▸ **To do**
Reproduce the following entries verbatim, each one complete.

+---+

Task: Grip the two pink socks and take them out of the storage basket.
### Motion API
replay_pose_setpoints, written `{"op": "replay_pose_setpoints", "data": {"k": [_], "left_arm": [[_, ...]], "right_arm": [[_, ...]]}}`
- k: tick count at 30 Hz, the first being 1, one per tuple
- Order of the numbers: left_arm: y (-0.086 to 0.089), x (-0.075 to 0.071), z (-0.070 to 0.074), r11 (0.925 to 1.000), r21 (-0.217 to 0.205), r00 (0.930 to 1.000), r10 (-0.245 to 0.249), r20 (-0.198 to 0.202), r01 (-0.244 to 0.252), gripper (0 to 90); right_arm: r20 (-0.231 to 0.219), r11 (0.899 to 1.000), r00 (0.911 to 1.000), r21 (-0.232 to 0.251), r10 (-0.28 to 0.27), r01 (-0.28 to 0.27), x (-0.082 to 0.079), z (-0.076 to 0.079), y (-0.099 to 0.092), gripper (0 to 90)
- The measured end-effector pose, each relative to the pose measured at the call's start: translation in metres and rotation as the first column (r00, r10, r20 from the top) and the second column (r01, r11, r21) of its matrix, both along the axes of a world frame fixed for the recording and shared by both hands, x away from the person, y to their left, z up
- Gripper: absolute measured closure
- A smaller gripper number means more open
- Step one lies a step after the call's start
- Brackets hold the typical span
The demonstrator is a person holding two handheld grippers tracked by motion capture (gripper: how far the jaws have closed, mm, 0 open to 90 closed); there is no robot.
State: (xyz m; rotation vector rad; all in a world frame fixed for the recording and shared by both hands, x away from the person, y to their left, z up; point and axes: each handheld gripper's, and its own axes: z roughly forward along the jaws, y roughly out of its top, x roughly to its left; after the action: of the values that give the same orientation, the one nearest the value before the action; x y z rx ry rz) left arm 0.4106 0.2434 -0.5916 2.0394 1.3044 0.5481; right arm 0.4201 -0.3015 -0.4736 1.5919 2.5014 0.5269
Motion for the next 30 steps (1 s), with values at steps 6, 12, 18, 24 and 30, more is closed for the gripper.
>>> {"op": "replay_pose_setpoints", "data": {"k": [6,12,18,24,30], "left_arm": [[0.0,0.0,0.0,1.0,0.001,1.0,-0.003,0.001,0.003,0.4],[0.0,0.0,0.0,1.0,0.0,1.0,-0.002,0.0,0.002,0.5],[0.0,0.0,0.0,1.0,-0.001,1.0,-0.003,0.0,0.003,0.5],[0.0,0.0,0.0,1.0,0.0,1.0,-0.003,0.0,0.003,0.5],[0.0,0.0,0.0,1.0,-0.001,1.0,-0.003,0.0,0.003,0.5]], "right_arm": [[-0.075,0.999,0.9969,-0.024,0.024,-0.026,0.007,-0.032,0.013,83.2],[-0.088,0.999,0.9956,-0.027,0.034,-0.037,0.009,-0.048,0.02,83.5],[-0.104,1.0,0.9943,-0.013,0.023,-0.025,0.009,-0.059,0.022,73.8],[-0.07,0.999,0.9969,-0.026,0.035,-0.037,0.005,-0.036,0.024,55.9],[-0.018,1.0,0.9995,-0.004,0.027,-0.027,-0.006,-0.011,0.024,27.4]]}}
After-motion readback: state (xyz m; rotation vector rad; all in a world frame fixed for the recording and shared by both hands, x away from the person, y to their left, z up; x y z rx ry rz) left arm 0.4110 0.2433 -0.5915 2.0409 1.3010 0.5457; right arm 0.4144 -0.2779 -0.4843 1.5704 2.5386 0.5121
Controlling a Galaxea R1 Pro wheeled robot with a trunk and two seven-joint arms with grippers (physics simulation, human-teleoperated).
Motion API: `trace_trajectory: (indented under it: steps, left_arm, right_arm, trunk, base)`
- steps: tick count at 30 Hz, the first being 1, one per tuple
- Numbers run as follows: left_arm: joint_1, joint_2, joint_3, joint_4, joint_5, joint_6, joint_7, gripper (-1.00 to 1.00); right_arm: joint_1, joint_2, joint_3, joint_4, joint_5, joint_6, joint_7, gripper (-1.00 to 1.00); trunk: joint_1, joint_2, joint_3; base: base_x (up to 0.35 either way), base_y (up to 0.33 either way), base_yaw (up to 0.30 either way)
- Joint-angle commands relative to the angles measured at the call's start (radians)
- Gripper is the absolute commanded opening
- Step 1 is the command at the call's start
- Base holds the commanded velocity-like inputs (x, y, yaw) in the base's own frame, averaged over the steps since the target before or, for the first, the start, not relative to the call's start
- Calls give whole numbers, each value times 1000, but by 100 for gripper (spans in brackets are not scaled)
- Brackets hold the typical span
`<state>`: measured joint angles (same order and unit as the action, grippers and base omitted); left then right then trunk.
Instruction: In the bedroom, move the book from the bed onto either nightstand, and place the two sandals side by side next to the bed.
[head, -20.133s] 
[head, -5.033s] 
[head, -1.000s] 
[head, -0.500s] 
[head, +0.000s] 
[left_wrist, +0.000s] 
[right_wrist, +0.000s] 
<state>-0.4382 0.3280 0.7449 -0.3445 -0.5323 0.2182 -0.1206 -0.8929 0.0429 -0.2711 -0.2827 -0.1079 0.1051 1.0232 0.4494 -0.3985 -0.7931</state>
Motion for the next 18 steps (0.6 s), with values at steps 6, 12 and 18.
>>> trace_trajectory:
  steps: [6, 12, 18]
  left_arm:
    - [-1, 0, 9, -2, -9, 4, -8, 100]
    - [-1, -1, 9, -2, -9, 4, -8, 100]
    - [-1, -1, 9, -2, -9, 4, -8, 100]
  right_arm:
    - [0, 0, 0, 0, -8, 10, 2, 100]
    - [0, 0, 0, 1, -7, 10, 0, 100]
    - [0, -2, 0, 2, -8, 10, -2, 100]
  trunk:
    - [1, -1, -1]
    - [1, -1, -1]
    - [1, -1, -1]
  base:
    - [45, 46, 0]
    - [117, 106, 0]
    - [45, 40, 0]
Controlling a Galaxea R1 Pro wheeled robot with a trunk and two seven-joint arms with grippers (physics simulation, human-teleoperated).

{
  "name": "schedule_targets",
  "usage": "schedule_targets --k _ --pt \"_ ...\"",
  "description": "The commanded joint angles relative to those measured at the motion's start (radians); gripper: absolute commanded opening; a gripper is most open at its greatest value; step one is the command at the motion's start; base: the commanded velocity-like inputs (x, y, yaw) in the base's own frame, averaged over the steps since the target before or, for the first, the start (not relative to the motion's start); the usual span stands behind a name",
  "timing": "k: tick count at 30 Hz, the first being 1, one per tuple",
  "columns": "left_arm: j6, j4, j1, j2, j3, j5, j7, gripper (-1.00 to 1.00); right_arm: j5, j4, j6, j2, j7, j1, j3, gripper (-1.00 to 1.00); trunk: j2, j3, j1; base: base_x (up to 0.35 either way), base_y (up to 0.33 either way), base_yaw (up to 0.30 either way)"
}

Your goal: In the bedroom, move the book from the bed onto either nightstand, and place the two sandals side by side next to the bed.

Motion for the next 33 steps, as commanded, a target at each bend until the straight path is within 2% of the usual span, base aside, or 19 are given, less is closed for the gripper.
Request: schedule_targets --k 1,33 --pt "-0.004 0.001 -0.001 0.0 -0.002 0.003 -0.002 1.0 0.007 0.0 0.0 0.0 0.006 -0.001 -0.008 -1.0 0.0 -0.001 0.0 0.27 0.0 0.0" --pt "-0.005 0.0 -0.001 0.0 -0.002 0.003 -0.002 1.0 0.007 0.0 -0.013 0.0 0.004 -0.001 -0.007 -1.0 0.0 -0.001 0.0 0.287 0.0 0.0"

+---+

▸ **Answer for the task**
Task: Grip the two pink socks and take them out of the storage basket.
### Motion API
replay_pose_setpoints, written `{"op": "replay_pose_setpoints", "data": {"k": [_], "left_arm": [[_, ...]], "right_arm": [[_, ...]]}}`
- k: tick count at 30 Hz, the first being 1, one per tuple
- Order of the numbers: left_arm: y (-0.086 to 0.089), x (-0.075 to 0.071), z (-0.070 to 0.074), r11 (0.925 to 1.000), r21 (-0.217 to 0.205), r00 (0.930 to 1.000), r10 (-0.245 to 0.249), r20 (-0.198 to 0.202), r01 (-0.244 to 0.252), gripper (0 to 90); right_arm: r20 (-0.231 to 0.219), r11 (0.899 to 1.000), r00 (0.911 to 1.000), r21 (-0.232 to 0.251), r10 (-0.28 to 0.27), r01 (-0.28 to 0.27), x (-0.082 to 0.079), z (-0.076 to 0.079), y (-0.099 to 0.092), gripper (0 to 90)
- The measured end-effector pose, each relative to the pose measured at the call's start: translation in metres and rotation as the first column (r00, r10, r20 from the top) and the second column (r01, r11, r21) of its matrix, both along the axes of a world frame fixed for the recording and shared by both hands, x away from the person, y to their left, z up
- Gripper: absolute measured closure
- A smaller gripper number means more open
- Step one lies a step after the call's start
- Brackets hold the typical span
The demonstrator is a person holding two handheld grippers tracked by motion capture (gripper: how far the jaws have closed, mm, 0 open to 90 closed); there is no robot.
State: (xyz m; rotation vector rad; all in a world frame fixed for the recording and shared by both hands, x away from the person, y to their left, z up; point and axes: each handheld gripper's, and its own axes: z roughly forward along the jaws, y roughly out of its top, x roughly to its left; after the action: of the values that give the same orientation, the one nearest the value before the action; x y z rx ry rz) left arm 0.4106 0.2434 -0.5916 2.0394 1.3044 0.5481; right arm 0.4201 -0.3015 -0.4736 1.5919 2.5014 0.5269
Motion for the next 30 steps (1 s), with values at steps 6, 12, 18, 24 and 30, more is closed for the gripper.
>>> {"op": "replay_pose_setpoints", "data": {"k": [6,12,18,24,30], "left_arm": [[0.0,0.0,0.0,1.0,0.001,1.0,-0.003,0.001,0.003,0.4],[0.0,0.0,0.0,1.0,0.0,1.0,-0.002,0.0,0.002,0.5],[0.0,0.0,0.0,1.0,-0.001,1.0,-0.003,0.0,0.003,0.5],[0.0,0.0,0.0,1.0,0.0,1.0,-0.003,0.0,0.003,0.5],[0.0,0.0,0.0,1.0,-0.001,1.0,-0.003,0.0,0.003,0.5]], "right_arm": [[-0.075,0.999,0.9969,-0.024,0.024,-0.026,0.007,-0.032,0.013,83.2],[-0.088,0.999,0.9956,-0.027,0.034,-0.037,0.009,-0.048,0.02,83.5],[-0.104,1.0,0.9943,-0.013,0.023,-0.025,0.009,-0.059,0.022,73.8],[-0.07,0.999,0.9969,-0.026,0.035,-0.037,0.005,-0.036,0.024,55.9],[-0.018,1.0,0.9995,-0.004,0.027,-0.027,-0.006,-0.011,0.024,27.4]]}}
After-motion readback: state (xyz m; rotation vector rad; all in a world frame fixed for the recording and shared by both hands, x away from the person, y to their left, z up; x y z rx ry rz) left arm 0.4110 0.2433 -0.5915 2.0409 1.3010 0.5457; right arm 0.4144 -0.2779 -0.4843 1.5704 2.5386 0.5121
Controlling a Galaxea R1 Pro wheeled robot with a trunk and two seven-joint arms with grippers (physics simulation, human-teleoperated).
Motion API: `trace_trajectory: (indented under it: steps, left_arm, right_arm, trunk, base)`
- steps: tick count at 30 Hz, the first being 1, one per tuple
- Numbers run as follows: left_arm: joint_1, joint_2, joint_3, joint_4, joint_5, joint_6, joint_7, gripper (-1.00 to 1.00); right_arm: joint_1, joint_2, joint_3, joint_4, joint_5, joint_6, joint_7, gripper (-1.00 to 1.00); trunk: joint_1, joint_2, joint_3; base: base_x (up to 0.35 either way), base_y (up to 0.33 either way), base_yaw (up to 0.30 either way)
- Joint-angle commands relative to the angles measured at the call's start (radians)
- Gripper is the absolute commanded opening
- Step 1 is the command at the call's start
- Base holds the commanded velocity-like inputs (x, y, yaw) in the base's own frame, averaged over the steps since the target before or, for the first, the start, not relative to the call's start
- Calls give whole numbers, each value times 1000, but by 100 for gripper (spans in brackets are not scaled)
- Brackets hold the typical span
`<state>`: measured joint angles (same order and unit as the action, grippers and base omitted); left then right then trunk.
Instruction: In the bedroom, move the book from the bed onto either nightstand, and place the two sandals side by side next to the bed.
[head, -20.133s] 
[head, -5.033s] 
[head, -1.000s] 
[head, -0.500s] 
[head, +0.000s] 
[left_wrist, +0.000s] 
[right_wrist, +0.000s] 
<state>-0.4382 0.3280 0.7449 -0.3445 -0.5323 0.2182 -0.1206 -0.8929 0.0429 -0.2711 -0.2827 -0.1079 0.1051 1.0232 0.4494 -0.3985 -0.7931</state>
Motion for the next 18 steps (0.6 s), with values at steps 6, 12 and 18.
>>> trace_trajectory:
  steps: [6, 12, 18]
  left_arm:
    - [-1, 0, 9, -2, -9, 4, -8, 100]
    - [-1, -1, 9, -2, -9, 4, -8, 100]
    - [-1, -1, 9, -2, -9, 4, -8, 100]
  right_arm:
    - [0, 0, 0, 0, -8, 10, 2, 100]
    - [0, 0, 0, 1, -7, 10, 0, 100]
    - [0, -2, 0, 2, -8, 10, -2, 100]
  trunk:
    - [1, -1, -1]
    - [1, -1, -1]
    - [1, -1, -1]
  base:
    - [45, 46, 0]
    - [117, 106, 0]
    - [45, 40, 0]
Controlling a Galaxea R1 Pro wheeled robot with a trunk and two seven-joint arms with grippers (physics simulation, human-teleoperated).

{
  "name": "schedule_targets",
  "usage": "schedule_targets --k _ --pt \"_ ...\"",
  "description": "The commanded joint angles relative to those measured at the motion's start (radians); gripper: absolute commanded opening; a gripper is most open at its greatest value; step one is the command at the motion's start; base: the commanded velocity-like inputs (x, y, yaw) in the base's own frame, averaged over the steps since the target before or, for the first, the start (not relative to the motion's start); the usual span stands behind a name",
  "timing": "k: tick count at 30 Hz, the first being 1, one per tuple",
  "columns": "left_arm: j6, j4, j1, j2, j3, j5, j7, gripper (-1.00 to 1.00); right_arm: j5, j4, j6, j2, j7, j1, j3, gripper (-1.00 to 1.00); trunk: j2, j3, j1; base: base_x (up to 0.35 either way), base_y (up to 0.33 either way), base_yaw (up to 0.30 either way)"
}

Your goal: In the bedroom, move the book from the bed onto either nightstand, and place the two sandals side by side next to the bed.

Motion for the next 33 steps, as commanded, a target at each bend until the straight path is within 2% of the usual span, base aside, or 19 are given, less is closed for the gripper.
Request: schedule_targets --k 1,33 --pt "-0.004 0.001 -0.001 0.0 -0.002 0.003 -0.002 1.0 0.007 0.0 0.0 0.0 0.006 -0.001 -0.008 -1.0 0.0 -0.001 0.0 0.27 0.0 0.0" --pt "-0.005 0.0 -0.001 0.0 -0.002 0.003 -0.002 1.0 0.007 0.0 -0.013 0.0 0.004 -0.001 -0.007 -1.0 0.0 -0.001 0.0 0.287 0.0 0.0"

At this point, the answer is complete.